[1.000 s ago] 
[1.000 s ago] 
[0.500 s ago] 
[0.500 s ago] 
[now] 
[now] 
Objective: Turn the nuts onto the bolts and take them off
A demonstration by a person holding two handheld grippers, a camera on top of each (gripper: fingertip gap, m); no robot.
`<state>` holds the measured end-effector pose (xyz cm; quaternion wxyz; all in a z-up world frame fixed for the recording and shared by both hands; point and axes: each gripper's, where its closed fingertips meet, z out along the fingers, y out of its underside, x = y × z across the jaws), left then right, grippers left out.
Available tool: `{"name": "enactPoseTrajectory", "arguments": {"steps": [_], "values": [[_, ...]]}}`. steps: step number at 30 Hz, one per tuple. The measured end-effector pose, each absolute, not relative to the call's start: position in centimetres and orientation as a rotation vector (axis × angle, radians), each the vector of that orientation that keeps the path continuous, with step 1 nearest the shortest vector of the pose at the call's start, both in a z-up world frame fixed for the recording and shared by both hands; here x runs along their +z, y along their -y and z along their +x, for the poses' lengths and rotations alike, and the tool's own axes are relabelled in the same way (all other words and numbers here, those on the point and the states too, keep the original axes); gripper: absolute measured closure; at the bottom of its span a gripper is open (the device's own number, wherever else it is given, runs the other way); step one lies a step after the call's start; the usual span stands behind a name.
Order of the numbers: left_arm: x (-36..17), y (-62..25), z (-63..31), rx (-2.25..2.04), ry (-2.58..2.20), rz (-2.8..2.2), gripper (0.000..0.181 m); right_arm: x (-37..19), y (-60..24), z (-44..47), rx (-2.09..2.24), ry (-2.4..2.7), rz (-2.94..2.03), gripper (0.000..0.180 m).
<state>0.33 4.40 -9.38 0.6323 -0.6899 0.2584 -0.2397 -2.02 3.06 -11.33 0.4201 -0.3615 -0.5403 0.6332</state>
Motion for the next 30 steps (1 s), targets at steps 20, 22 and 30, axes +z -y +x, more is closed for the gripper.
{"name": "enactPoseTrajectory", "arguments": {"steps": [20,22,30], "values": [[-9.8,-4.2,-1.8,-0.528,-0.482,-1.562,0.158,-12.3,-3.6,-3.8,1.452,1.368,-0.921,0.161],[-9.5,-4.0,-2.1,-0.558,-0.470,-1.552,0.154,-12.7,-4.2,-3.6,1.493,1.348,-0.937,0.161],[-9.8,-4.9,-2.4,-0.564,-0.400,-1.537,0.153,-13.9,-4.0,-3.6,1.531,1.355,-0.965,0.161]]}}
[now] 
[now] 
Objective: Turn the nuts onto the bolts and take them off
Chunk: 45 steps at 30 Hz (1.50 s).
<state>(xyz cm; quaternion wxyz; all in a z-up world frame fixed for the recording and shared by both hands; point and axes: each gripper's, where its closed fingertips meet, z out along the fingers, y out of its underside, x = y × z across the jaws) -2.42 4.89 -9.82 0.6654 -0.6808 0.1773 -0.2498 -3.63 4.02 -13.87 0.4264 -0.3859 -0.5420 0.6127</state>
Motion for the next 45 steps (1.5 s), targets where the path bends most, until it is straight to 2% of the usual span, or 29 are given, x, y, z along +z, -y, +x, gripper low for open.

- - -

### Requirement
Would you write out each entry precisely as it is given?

### Reply
[1.000 s ago] 
[1.000 s ago] 
[0.500 s ago] 
[0.500 s ago] 
[now] 
[now] 
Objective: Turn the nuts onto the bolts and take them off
A demonstration by a person holding two handheld grippers, a camera on top of each (gripper: fingertip gap, m); no robot.
`<state>` holds the measured end-effector pose (xyz cm; quaternion wxyz; all in a z-up world frame fixed for the recording and shared by both hands; point and axes: each gripper's, where its closed fingertips meet, z out along the fingers, y out of its underside, x = y × z across the jaws), left then right, grippers left out.
Available tool: `{"name": "enactPoseTrajectory", "arguments": {"steps": [_], "values": [[_, ...]]}}`. steps: step number at 30 Hz, one per tuple. The measured end-effector pose, each absolute, not relative to the call's start: position in centimetres and orientation as a rotation vector (axis × angle, radians), each the vector of that orientation that keeps the path continuous, with step 1 nearest the shortest vector of the pose at the call's start, both in a z-up world frame fixed for the recording and shared by both hands; here x runs along their +z, y along their -y and z along their +x, for the poses' lengths and rotations alike, and the tool's own axes are relabelled in the same way (all other words and numbers here, those on the point and the states too, keep the original axes); gripper: absolute measured closure; at the bottom of its span a gripper is open (the device's own number, wherever else it is given, runs the other way); step one lies a step after the call's start; the usual span stands behind a name.
Order of the numbers: left_arm: x (-36..17), y (-62..25), z (-63..31), rx (-2.25..2.04), ry (-2.58..2.20), rz (-2.8..2.2), gripper (0.000..0.181 m); right_arm: x (-37..19), y (-60..24), z (-44..47), rx (-2.09..2.24), ry (-2.4..2.7), rz (-2.94..2.03), gripper (0.000..0.180 m).
<state>0.33 4.40 -9.38 0.6323 -0.6899 0.2584 -0.2397 -2.02 3.06 -11.33 0.4201 -0.3615 -0.5403 0.6332</state>
Motion for the next 30 steps (1 s), targets at steps 20, 22 and 30, axes +z -y +x, more is closed for the gripper.
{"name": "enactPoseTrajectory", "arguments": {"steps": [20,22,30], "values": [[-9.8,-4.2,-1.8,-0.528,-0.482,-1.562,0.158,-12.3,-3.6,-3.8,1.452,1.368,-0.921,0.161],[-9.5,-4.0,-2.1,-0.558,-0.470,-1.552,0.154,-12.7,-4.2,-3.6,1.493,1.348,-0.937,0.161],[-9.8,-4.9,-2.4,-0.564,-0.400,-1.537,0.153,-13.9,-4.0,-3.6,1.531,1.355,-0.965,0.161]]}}
[now] 
[now] 
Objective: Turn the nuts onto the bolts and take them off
Chunk: 45 steps at 30 Hz (1.50 s).
<state>(xyz cm; quaternion wxyz; all in a z-up world frame fixed for the recording and shared by both hands; point and axes: each gripper's, where its closed fingertips meet, z out along the fingers, y out of its underside, x = y × z across the jaws) -2.42 4.89 -9.82 0.6654 -0.6808 0.1773 -0.2498 -3.63 4.02 -13.87 0.4264 -0.3859 -0.5420 0.6127</state>
Motion for the next 45 steps (1.5 s), targets where the path bends most, until it is straight to 2% of the usual span, or 29 are given, x, y, z along +z, -y, +x, gripper low for open.

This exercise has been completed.